Start of Dataset content
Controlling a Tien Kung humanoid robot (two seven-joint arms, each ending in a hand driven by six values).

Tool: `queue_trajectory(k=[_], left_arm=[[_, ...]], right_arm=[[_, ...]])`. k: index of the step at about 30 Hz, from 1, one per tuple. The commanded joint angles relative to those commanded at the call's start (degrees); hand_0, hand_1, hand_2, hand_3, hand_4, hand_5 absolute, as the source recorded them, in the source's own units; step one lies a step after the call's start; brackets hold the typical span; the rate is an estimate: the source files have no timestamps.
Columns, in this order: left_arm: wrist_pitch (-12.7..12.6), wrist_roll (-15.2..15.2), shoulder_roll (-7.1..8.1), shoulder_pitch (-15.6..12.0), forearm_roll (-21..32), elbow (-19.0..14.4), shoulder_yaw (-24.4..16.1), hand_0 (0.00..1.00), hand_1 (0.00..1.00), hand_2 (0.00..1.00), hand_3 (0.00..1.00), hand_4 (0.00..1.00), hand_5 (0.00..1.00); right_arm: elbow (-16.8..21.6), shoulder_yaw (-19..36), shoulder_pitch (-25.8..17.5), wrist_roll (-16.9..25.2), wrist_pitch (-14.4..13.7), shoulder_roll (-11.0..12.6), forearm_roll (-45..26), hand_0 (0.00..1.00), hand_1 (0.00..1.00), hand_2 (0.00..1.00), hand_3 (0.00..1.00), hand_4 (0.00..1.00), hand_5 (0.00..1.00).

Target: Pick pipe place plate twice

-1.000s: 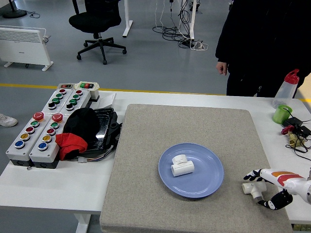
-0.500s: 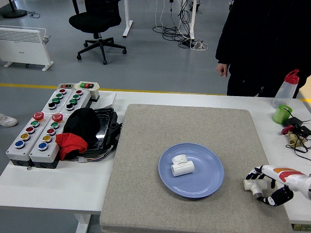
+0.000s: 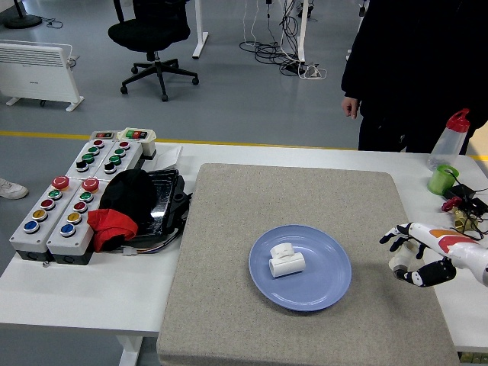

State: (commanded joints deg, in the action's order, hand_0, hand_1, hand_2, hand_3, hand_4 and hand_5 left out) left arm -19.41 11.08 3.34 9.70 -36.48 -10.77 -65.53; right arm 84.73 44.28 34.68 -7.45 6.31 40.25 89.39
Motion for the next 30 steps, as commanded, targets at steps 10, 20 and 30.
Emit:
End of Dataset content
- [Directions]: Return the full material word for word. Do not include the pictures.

- [Response box]:
Controlling a Tien Kung humanoid robot (two seven-joint arms, each ending in a hand driven by six values).

Tool: `queue_trajectory(k=[_], left_arm=[[_, ...]], right_arm=[[_, ...]])`. k: index of the step at about 30 Hz, from 1, one per tuple. The commanded joint angles relative to those commanded at the call's start (degrees); hand_0, hand_1, hand_2, hand_3, hand_4, hand_5 absolute, as the source recorded them, in the source's own units; step one lies a step after the call's start; brackets hold the typical span; the rate is an estimate: the source files have no timestamps.
Columns, in this order: left_arm: wrist_pitch (-12.7..12.6), wrist_roll (-15.2..15.2), shoulder_roll (-7.1..8.1), shoulder_pitch (-15.6..12.0), forearm_roll (-21..32), elbow (-19.0..14.4), shoulder_yaw (-24.4..16.1), hand_0 (0.00..1.00), hand_1 (0.00..1.00), hand_2 (0.00..1.00), hand_3 (0.00..1.00), hand_4 (0.00..1.00), hand_5 (0.00..1.00); right_arm: elbow (-16.8..21.6), shoulder_yaw (-19..36), shoulder_pitch (-25.8..17.5), wrist_roll (-16.9..25.2), wrist_pitch (-14.4..13.7), shoulder_roll (-11.0..12.6), forearm_roll (-45..26), hand_0 (0.00..1.00), hand_1 (0.00..1.00), hand_2 (0.00..1.00), hand_3 (0.00..1.00), hand_4 (0.00..1.00), hand_5 (0.00..1.00).

Target: Pick pipe place plate twice

-1.000s: 
-0.500s: 
+0.000s: 

State: (commanded joints deg, in the action's order, hand_0, hand_1, hand_2, hand_3, hand_4 and hand_5 left out) left arm -19.41 11.08 3.34 9.70 -36.48 -10.77 -65.53; right arm 84.73 44.28 34.68 -7.45 6.31 40.25 89.39
Motion for the next 30 steps, as commanded, targets at steps 10, 20 and 30.
Emit:

Nothing more remains for this exercise.